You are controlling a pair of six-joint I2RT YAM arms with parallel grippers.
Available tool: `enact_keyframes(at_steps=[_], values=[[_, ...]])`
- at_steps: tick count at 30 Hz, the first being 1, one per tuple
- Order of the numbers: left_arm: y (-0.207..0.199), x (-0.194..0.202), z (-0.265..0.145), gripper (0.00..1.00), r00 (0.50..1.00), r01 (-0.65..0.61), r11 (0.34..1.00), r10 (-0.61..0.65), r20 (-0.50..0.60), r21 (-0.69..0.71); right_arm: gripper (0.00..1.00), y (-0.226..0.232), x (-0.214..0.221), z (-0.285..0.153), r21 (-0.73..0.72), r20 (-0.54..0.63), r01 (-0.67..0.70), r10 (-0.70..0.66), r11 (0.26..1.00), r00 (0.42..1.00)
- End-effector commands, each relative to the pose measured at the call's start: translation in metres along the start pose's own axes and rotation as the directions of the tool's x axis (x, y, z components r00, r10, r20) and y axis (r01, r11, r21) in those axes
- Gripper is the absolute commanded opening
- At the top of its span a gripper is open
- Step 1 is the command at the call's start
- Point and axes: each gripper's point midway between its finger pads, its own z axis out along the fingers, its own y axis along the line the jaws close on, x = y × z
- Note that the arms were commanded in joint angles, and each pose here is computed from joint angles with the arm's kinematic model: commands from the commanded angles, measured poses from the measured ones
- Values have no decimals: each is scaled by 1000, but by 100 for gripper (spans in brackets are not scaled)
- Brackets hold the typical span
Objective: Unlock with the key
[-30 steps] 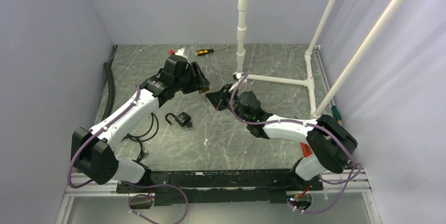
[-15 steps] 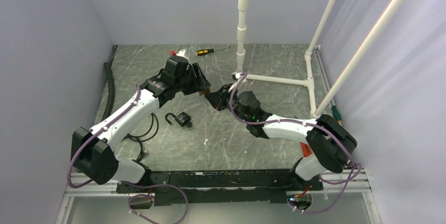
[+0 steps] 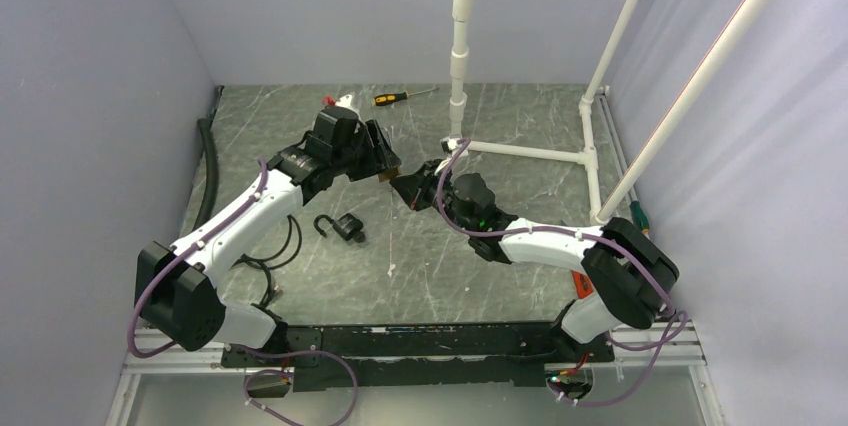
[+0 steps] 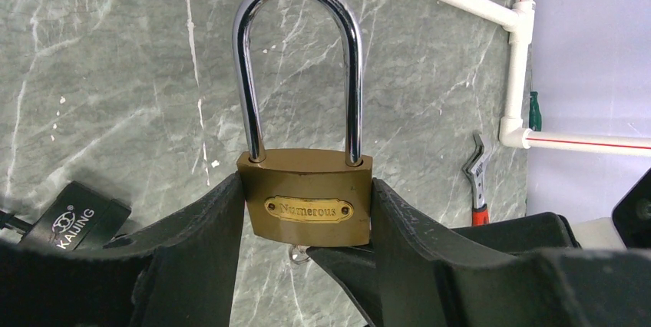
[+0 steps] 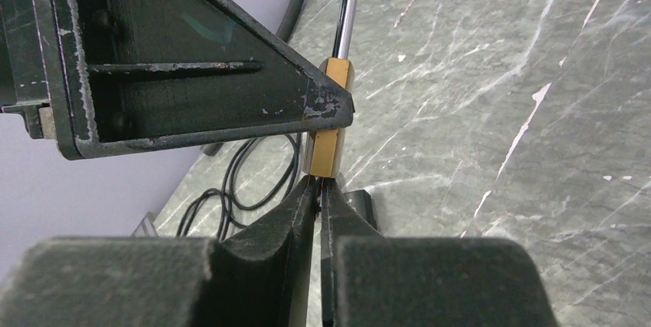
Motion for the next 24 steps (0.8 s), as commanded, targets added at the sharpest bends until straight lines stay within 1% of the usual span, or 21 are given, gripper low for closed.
enact_keyframes(at_steps=[1, 4, 7, 15, 19, 24], values=[[-29, -28, -14, 0, 995, -19, 995, 9, 101, 95, 6, 7, -10, 1, -16, 31, -5, 6, 1000, 1000], [-29, -29, -15, 0, 995, -21, 995, 11, 104, 98, 0, 4, -7, 4, -3, 20, -7, 7, 1000, 1000], [-31, -29, -17, 0, 994, -26, 993, 14, 106, 111, 0, 4, -8, 6, -1, 27, -16, 16, 1000, 1000], [-43, -32, -34, 0, 986, -35, 983, 5, 165, 180, 0, 24, -31, -2, -66, 88, -16, 21, 998, 996], [-49, -29, -43, 0, 987, -36, 976, 2, 160, 215, 0, 36, -48, -10, -103, 130, -9, 23, 995, 991], [-59, -25, -66, 0, 987, -74, 957, 29, 160, 281, 0, 57, -66, -19, -180, 165, -17, 47, 984, 985]])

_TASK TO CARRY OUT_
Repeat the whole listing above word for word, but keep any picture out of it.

_FINISHED TASK_
You are controlling a pair of six-joint I2RT YAM arms with parallel grippers.
Available tool: `enact_keyframes(at_steps=[_], values=[[_, ...]])`
- at_steps: tick count at 30 Hz, the first being 1, one per tuple
- Order of the numbers: left_arm: y (-0.207..0.199), x (-0.194..0.202), z (-0.265..0.145), gripper (0.00..1.00), r00 (0.50..1.00), r01 (-0.65..0.61), r11 (0.34..1.00), r10 (-0.61..0.65), r20 (-0.50..0.60), r21 (-0.69..0.71); right_arm: gripper (0.00..1.00), y (-0.226..0.232), x (-0.214..0.221), z (-0.285..0.153), r21 (-0.73..0.72), r20 (-0.54..0.63), r01 (-0.67..0.70), r10 (-0.70..0.66), r11 (0.26..1.00), r00 (0.42..1.00)
- End-effector commands, each relative to the pose measured at the call's start: translation in metres along the start pose's own axes and rotation as the directions of the tool's x axis (x, y, z components r00, r10, r20) and y axis (r01, r11, r21) in those axes
- Gripper is the absolute commanded opening
- At the top of its span a gripper is open
- Step 1 is the command at the call's start
- Point and axes: each gripper's point midway between its finger pads, its own z axis out along the fingers, its own y axis along the line the jaws close on, x = y × z
- Note that the arms were commanded in joint angles, and each pose here is computed from joint angles with the arm's kinematic model: commands from the commanded angles, measured poses from the measured ones
- Values have no decimals: each is scaled by 1000, but by 100 for gripper (spans in brackets are not scaled)
- Brackets hold the typical span
Objective: Unlock with the key
[-30 steps] 
[-15 steps] 
[+0 steps] 
[+0 steps] 
[+0 steps] 
Motion for the next 24 steps (0.8 s), as commanded, targets added at the sharpest bends until straight lines stay within 1% of the usual span, or 21 are given, gripper low for closed.
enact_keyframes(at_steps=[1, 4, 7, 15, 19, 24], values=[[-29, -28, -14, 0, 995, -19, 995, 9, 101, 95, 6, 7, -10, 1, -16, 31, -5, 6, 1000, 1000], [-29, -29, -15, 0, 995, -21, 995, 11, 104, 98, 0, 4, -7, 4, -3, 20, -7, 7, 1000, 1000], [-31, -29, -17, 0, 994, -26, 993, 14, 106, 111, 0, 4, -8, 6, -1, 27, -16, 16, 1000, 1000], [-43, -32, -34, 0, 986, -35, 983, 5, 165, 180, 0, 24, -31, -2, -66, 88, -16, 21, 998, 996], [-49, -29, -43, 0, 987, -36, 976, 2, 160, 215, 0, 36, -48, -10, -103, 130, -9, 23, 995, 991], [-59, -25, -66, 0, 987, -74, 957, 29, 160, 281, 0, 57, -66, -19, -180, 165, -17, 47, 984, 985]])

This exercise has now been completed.